ASSIGNMENT: Filter the data for lines with the word "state", then copy every line so identified.
═══ GIVEN MATERIAL ═══
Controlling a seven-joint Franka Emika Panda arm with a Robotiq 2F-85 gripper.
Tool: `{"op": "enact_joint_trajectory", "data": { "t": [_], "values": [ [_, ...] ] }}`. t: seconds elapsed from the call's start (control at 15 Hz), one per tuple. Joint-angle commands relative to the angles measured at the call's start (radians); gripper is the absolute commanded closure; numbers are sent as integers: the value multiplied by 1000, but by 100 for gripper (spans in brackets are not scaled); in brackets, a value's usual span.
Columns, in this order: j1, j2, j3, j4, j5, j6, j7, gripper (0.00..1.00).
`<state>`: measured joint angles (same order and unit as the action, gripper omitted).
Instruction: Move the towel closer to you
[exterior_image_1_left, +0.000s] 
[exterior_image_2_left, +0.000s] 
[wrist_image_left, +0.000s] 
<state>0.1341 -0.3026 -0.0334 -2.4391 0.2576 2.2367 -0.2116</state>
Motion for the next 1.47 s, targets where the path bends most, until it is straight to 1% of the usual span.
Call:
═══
OUTPUT FOR THIS TASK:
`<state>`: measured joint angles (same order and unit as the action, gripper omitted).
<state>0.1341 -0.3026 -0.0334 -2.4391 0.2576 2.2367 -0.2116</state>

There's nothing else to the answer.